When Rachel* stepped in to break up a street fight in her neighborhood, she never imagined it would lead to over a year behind bars—or that she would become one of the many women scarred by the horrors of the jailbreak attempt at Makala Central Prison.
Arrested without cause and charged with assault simply for being at the wrong place at the wrong time, Rachel found herself trapped in a justice system that failed to protect her. “I was just trying to separate a neigbour who was fighting with a man,” she recalls. “But when the police arrived, the man pointed at both of us. We were arrested and taken straight to prison.”
What followed was a nightmare: a year and five months of unjust detention, surviving in inhumane conditions, and enduring one of the darkest nights of her life — the attempted mass jailbreak of September 2024. “That night, around 2 AM, men broke into our cells. There was no light. They started taking women out, raping them,” Rachel says, her voice trembling. “I was one of the victims.”
While gunfire rang out and chaos spread, there was no protection, no help. The women were left to fend for themselves, and the trauma lingers. Despite the brutality she faced, no support was offered — not from the state, and not from the prison system. “They brought us low-quality medicine. That was it.”
Rachel’s release came not through the state’s mercy, but through the relentless work of Ius Stella and our legal partners at KTF Lawyers. After months of being exploited by intermediaries who took her money without helping, Rachel says, “When KTF Lawyers got involved, I was finally freed.”
Now back at her parents’ house in Kinshasa, she dreams of turning the page.
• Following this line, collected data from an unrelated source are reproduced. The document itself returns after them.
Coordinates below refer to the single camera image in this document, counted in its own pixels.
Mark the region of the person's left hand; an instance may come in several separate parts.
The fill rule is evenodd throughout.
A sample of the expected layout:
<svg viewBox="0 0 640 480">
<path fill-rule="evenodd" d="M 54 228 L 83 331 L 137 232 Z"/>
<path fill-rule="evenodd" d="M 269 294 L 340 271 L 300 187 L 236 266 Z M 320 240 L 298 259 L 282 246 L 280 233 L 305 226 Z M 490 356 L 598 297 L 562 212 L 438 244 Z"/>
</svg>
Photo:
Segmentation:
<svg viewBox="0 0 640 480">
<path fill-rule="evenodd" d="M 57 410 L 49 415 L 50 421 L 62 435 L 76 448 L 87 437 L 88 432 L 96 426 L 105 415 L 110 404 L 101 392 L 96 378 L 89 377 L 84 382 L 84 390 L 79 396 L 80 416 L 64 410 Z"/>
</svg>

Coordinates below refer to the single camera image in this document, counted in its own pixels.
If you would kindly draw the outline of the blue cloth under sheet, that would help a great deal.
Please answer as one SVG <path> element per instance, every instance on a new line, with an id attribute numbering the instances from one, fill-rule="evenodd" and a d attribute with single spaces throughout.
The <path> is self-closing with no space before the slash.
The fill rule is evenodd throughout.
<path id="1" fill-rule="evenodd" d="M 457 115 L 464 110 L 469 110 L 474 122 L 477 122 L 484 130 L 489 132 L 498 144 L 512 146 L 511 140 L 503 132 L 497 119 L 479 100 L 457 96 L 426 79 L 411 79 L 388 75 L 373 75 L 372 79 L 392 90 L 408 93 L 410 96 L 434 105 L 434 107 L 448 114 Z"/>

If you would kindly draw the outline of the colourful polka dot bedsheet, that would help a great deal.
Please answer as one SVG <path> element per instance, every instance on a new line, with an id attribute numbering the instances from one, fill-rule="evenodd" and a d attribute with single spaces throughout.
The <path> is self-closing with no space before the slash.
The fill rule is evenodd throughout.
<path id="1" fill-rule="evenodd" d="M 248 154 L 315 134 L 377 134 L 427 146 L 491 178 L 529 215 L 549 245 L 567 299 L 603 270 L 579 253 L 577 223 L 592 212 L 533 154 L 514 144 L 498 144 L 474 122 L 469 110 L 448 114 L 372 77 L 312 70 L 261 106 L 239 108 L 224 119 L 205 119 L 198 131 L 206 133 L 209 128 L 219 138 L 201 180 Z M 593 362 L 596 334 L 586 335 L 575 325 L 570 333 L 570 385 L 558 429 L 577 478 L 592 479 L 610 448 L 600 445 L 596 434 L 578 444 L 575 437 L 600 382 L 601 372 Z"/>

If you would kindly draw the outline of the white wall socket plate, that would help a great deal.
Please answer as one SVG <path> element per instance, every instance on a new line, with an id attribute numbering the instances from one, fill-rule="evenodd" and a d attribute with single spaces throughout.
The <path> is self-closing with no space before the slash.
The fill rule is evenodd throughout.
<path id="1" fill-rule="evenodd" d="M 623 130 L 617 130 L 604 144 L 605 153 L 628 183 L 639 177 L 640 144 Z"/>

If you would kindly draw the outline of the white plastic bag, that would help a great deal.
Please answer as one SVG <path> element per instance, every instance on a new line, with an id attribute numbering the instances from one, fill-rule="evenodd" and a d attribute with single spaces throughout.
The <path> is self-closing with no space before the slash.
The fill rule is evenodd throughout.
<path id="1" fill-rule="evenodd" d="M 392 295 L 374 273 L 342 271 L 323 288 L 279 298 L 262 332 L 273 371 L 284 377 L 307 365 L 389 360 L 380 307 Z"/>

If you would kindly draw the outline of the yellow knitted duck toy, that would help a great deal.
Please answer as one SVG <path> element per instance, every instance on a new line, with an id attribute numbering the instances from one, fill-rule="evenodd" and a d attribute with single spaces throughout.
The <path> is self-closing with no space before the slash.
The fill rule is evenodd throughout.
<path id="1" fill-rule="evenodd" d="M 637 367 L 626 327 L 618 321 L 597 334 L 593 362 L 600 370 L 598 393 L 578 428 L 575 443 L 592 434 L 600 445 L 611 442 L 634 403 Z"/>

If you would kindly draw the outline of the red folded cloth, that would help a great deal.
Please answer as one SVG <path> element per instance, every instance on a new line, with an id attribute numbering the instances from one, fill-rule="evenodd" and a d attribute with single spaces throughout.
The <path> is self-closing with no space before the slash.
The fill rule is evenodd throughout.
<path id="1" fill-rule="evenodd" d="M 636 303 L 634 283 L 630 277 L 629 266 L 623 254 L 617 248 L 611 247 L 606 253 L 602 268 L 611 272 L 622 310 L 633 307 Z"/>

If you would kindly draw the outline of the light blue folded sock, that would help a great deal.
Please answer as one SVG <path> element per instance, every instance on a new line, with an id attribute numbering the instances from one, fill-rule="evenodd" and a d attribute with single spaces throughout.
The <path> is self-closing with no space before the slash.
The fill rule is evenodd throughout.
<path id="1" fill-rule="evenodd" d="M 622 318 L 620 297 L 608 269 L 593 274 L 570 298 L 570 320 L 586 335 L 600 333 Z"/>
With a talent for hairstyling, she hopes to open her own hair salon one day. “I know how to braid, style, and apply extensions. If I had my own salon, I could really make a living,” she says, her voice flickering with hope.
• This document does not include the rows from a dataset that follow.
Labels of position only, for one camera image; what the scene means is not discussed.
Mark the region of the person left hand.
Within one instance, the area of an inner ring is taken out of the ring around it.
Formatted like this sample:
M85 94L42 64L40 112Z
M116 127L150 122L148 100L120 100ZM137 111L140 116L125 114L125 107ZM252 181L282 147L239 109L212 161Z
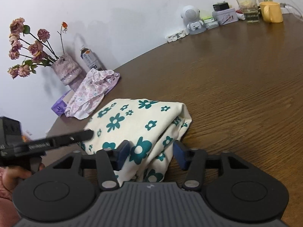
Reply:
M20 166L1 168L1 203L12 200L12 192L18 186L19 180L32 176L32 172Z
But the scars remain — not just physical or emotional, but social too. “There’s a lot of shame,” she explains. “When people find out you were in prison, they treat you like you are a disease. Especially after what happened during the jailbreak… men don’t even want to come close to you.”
Her story is not unique. And by telling it, we want to shine a light on the silence that surrounds prison abuse, wrongful detention, and the urgent need for reform.
At Ius Stella, we believe that justice is more than getting released. Justice would mean acknowledgment, accountability, and compensation for what Rachel endured. And that is exactly why we will continue fighting to ensure that individuals who were wrongfully incarcerated get the justice they deserve and get compensated for the harm suffered behind bars.
*Rachel is an alias used to protect the real identity of our client.